Did you notice the potential changes that could affect you?
The UK budget was announced over a month ago now and one of the things being considered is a reduction in the personal allowance for non- UK residents.
For the tax year 2014/15 the level of personal allowance in the UK is set at £10,000 for an individual. This is essentially the amount of income that can be earned before tax needs to be paid.
At present Non UK residents who reside offshore as expatriates are also eligible for this allowance.
This means that any expat, who derives an income from a UK property or a pension, but is not resident in the UK for tax purposes benefits from this allowance. However George Osborne’s comments confirmed that this could now be in jeopardy.

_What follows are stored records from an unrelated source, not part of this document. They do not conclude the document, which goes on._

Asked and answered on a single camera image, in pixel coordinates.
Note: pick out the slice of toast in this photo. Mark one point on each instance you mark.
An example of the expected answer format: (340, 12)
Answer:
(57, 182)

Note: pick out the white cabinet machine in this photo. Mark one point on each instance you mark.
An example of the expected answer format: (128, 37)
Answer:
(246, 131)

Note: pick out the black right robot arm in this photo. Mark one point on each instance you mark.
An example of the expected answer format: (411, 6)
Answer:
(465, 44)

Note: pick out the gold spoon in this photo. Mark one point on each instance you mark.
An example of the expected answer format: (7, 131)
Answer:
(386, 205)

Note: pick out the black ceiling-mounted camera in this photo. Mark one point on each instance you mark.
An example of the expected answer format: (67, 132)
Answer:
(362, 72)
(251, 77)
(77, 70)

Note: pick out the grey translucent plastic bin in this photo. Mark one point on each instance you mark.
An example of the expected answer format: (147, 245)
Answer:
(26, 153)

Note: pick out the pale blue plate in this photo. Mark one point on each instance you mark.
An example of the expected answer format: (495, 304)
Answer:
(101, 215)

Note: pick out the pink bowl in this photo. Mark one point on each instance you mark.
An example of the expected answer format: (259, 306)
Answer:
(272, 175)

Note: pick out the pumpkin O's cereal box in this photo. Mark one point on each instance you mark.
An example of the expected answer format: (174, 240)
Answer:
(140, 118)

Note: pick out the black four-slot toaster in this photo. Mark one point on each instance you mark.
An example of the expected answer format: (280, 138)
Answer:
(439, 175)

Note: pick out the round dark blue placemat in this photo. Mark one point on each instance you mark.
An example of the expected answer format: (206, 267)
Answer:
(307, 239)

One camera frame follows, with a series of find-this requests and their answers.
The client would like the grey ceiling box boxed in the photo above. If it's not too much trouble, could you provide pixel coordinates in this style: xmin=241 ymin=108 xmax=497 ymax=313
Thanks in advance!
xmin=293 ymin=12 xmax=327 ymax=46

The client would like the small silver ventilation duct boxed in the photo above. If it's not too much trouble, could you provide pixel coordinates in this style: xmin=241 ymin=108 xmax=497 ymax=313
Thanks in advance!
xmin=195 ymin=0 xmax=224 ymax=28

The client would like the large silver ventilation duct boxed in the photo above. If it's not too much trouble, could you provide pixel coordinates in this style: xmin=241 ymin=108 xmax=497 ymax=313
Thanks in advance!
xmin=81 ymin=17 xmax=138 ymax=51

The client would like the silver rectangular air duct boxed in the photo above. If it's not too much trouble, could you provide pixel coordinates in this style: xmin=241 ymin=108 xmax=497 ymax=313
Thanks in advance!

“To ensure the UK personal allowance remains well targeted, the government intends to consult on whether and how the allowance could be restricted to UK residents and those living overseas who have strong economic connections in the UK, as is the case in many other countries, including most of the EU.”
As previously announced, married couples and civil partners will be able to transfer up to 10% of their personal allowance to their partner. This may apply to expatriate couples if one of you has UK source income and the other does not.
There are around 5 million expats and Tax experts believe the personal allowance will still be made available to Britons living in the EU, but other countries popular with expatriates could face changes.
Those who have income from buy-to-let properties in the UK are likely to be hit. According to experts in the sector.
Although it seems unlikely that the full allowance will be withdrawn, even a small reduction through tax could be disastrous for many
The Government has said it plans to consult on the matter before going ahead with any “restriction” on the personal allowance, so keep an eye out!